Auch hat Morawiecki mit dem ambitionierten Justizminister und Generalstaatsanwalt Zbigniew Ziobro zu kämpfen, der die umstrittene Rechtsreform in Polen vorantreiben will.
Nun soll das nationalistische Milieu gewonnen werden, über deren Größe es zwar keine Zahlen gibt, aber das sich in Polen immer selbstbewusster zeigt und auch zusammen mit der Regierung bei einem Marsch am 11. November im vergangenen Jahr in Warschau 100 Jahre Unabhängigkeit feierte (Rechter Rand darf in die Mitte).
Die ehemaligen Rechtsaußen-Kameraden sind von dem Karriereschub des studierten Außenpolitikers wenig begeistert und sehen ihre Sache verraten, ein Stimmenanstieg ist aus diesem Milieu eher unwahrscheinlich. Auch sind die Anforderungen an den jungen Vizeminister weniger ideologischer denn technischer Natur - die Mobilfunkgeneration 5G soll eingeführt und die digitale Kommunikation zwischen Ministerien und Parlament ausgebaut werden.
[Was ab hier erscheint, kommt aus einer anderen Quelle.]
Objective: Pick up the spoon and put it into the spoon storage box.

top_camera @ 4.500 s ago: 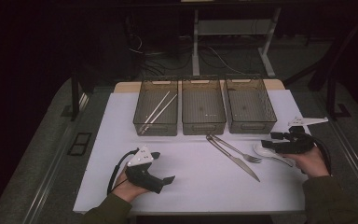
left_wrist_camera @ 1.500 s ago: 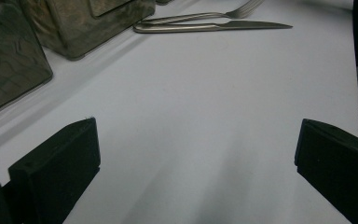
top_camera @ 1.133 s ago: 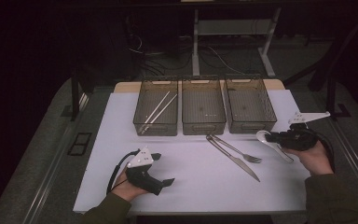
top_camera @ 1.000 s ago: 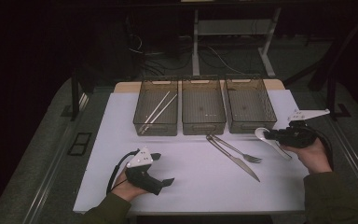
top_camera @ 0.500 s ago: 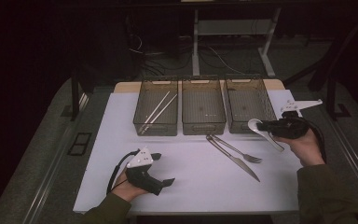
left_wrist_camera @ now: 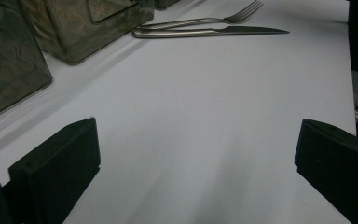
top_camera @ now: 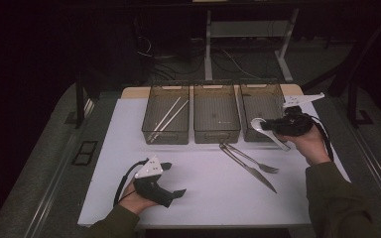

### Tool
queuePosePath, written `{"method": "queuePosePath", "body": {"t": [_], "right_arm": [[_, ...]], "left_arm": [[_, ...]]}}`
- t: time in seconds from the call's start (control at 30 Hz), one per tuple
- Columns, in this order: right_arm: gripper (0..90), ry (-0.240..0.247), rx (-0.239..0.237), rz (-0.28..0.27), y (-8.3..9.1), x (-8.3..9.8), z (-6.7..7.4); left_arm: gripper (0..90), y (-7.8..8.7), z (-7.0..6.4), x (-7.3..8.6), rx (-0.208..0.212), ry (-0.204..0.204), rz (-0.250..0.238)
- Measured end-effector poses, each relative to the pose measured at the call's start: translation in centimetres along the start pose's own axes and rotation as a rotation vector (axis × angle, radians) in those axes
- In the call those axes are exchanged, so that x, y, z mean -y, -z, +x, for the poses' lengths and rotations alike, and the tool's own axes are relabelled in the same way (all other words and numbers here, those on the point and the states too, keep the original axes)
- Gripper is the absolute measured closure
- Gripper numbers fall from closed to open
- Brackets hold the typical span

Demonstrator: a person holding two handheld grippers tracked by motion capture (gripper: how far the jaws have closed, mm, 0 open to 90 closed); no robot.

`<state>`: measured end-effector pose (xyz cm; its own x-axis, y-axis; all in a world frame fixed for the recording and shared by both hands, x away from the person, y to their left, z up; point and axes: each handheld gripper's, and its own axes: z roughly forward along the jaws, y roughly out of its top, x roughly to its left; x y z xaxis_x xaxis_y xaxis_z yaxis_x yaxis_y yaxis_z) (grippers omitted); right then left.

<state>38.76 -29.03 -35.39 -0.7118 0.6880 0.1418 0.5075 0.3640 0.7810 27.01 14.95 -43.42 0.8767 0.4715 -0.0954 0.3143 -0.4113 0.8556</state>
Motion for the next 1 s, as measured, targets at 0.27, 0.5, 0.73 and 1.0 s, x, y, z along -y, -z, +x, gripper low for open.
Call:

Doch zu Beginn seiner Tätigkeit muss sich der angehende Minister vor allem mit seinem Auftreten und den Sprüchen der Vergangenheit auseinandersetzen. Einst hatte er etwa in schwarzer Bomberjacke gegen die "Sodomiten" protestiert, gemeint sind Homosexuelle, oder noch 2015 gefordert, amerikanische Truppen sollten nicht in Polen stationiert werden.
Eine für die Opposition bezeichnende Aussage. Da es Hinweise gibt, dass das nationalistische Milieu in Polen durch den Kreml finanziert wird, hatte die vormalige Regierungspartei "Bürgerplattform" (PO) Antrag auf Überprüfung von Andruszkiewicz beim Inlandgeheimdienst AW gestellt. Der Vorwurf basiert auch auf einer Liste von möglichen Begünstigten des liberalen ungarischen Thinktanks "Political Capital", in der auch der Name des jetzigen Vizeministers zu finden sei.
Polen könnte sich somit mit der Personalie Andruszkiewicz einen erneuten Image-Schaden einhandeln, wie schon durch den umstrittenen Unabhängigkeitsmarsch im November geschehen. In Amerika ist die Personalie bereits in den News und das American Jewish Committee hat schon Bedenken geäußert - vor allem da sich gerade Antisemitismus im Netz zunehmend verbreiten soll. Schon während der ersten Regierungszeit der PiS 2005 bis 2007 kam es zu einer Besetzung eines Rechtsaußen. Piotr Farfal, damals Mitglied des Koalitionspartners Partei "Liga Polnischer Familie", wurde 2006 zum Präsidenten des Staatsfernsehens TVP gekürt. Er musste sich die Bezeichnung "Ex-Neonazi" gefallen lassen. Mitglieder der Allpolnischen Jugend dürfen heute in Polen jedoch nicht mehr "Faschisten" genannt werden - der Danziger Bürgermeister Pawel Adamowicz wurde wegen dieser Aussage zu einer Geldstrafe verurteilt.